William H. Moyer is a native of Summit Station, on the S. and S. R.R., where he was born about twenty-six years ago. He engaged as a railroader about five years ago and removed to Palo Alto three years after accepting the employment as fireman. He leaves a widow and two small boys, aged 4 years and 19 months respectively. His funeral will take place on Wednesday. Interment will be made at Summer Mountain cemetery. He was a member of the Summit Station Lodge of the I.O. of O.F.
THE SCENE OF THE EXPLOSION.
The explosion occurred immediately under the overhead bridge of the L. and S. V. railroad. The engine 563 was of the L class, which are used to draw freight. Although she was running north the force was so great that she was lifted completely from her frame and turned southward, in the opposite direction. Everything about her has been shivered to pieces and she was, to use a "railroaders" term, "turned completely inside out." The railroad track for a short distance was also torn up. It is truly wonderful when the wrecked condition of the engine is taken into consideration that the bodies of the victims were not more badly mutilated. Excepting Cowhey and Moyer, whose bodies and faces were somewhat battered, the others were not so badly mangled or defaced.
THE CORONER AT THE SCENE.
At four o'clock this morning, Deputy Coroner, Dr. H.G. Weist, of Schuylkill Haven, was aroused and immediately summoned a jury. The Coroner B.C. Gulgin, also appeared as early as possible and they with the jury viewed the scene of the accident. No testimony will be taken for a day or so to await the condition of the injured man, Michael Dobbins.
The jury consists of Messrs. Hock, Fry, Greisinger, Jones, Brown and Brennan.
The steam crane which is used to remove debris and other material in the event of a collision or any other accident on the railroad, was broken a few days ago, and the wreck crew was therefore very much hampered in removing the wreck. The wreckers under Yardmaster Wm. Sabold worked very faithfully notwithstanding their great drawback.
The Reading railroad has been very unfortunate during the past year, with the number of explosions of locomotives which have occurred. One old railroader this morning assigned the following as the prime cause why these engines have exploded. He said in substance the crews are compelled to run their engines at a very high pressure to draw the very heavy trains which are put behind them for the past year.

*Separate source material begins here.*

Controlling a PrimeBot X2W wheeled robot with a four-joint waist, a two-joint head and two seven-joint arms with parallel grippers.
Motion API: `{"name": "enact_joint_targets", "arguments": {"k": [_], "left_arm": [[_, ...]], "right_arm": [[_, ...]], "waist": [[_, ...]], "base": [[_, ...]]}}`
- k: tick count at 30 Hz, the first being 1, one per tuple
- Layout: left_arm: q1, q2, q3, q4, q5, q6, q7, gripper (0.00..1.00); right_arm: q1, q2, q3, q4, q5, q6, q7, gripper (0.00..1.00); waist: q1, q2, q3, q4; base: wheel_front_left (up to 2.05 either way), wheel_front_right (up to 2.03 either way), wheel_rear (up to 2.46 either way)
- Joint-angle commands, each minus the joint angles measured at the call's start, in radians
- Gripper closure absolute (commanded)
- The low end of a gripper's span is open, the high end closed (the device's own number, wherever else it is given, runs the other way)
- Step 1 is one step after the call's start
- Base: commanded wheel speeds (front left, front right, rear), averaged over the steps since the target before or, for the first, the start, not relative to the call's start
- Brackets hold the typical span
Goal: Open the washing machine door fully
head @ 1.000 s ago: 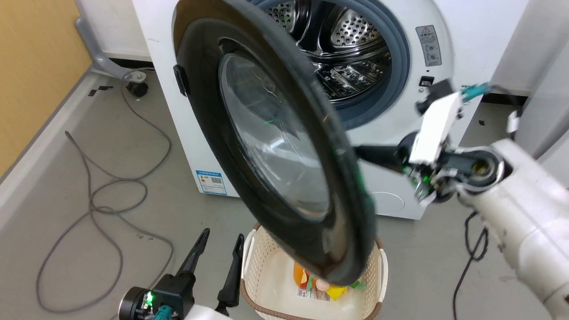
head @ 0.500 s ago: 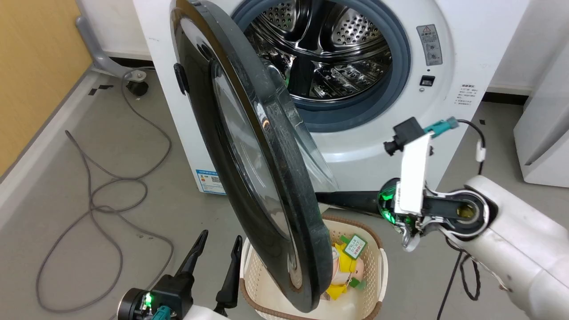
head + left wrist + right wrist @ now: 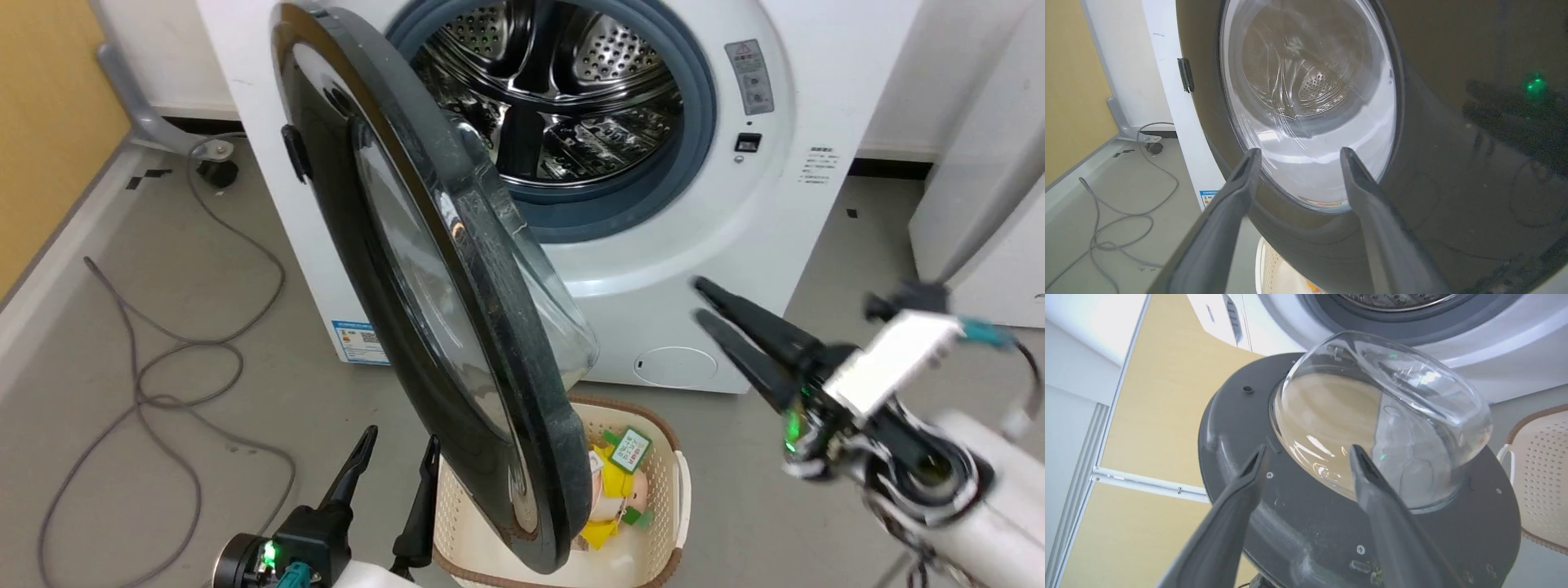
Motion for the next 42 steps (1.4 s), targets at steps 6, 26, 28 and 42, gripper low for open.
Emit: {"name": "enact_joint_targets", "arguments": {"k": [6, 26, 28, 42], "left_arm": [[-0.001, 0.001, 0.018, 0.005, -0.006, 0.008, -0.006, 0.00], [0.024, 0.001, 0.082, 0.005, 0.006, 0.003, -0.006, 0.00], [0.024, 0.001, 0.086, 0.004, 0.008, 0.002, -0.006, 0.00], [0.016, 0.001, 0.107, 0.005, 0.016, -0.003, -0.006, 0.00]], "right_arm": [[0.220, -0.077, -0.065, -0.080, -0.044, 0.001, -0.293, 0.00], [0.716, 0.367, -0.965, 0.046, -1.392, 0.001, -0.324, 0.00], [0.743, 0.434, -1.023, -0.039, -1.538, 0.001, -0.323, 0.00], [0.876, 0.523, -0.985, -0.357, -2.072, 0.001, -0.130, 0.00]], "waist": [[0.0000, -0.0001, 0.000, -0.022], [0.0000, -0.0001, -0.034, -0.028], [0.0000, -0.0001, -0.034, -0.028], [0.0000, -0.0001, -0.023, -0.031]], "base": [[0.00, 0.00, 0.00], [0.00, 0.00, 0.00], [0.00, 0.00, 0.00], [0.00, 0.00, 0.00]]}}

That to keep up the great pressure of steam and the quantity used the fires are forced and the exterior of the boilers are burned out, and something must give way, he added.
This article has been posted in honor of the 121st anniversary of William Cowhey's death on November 14, 1892. I have also shared it as part of Amanuensis Monday, a Geneabloggers Daily Prompt dedicated to the transcription of important documents such as this newspaper article detailing the accident that took William Cowhey's life.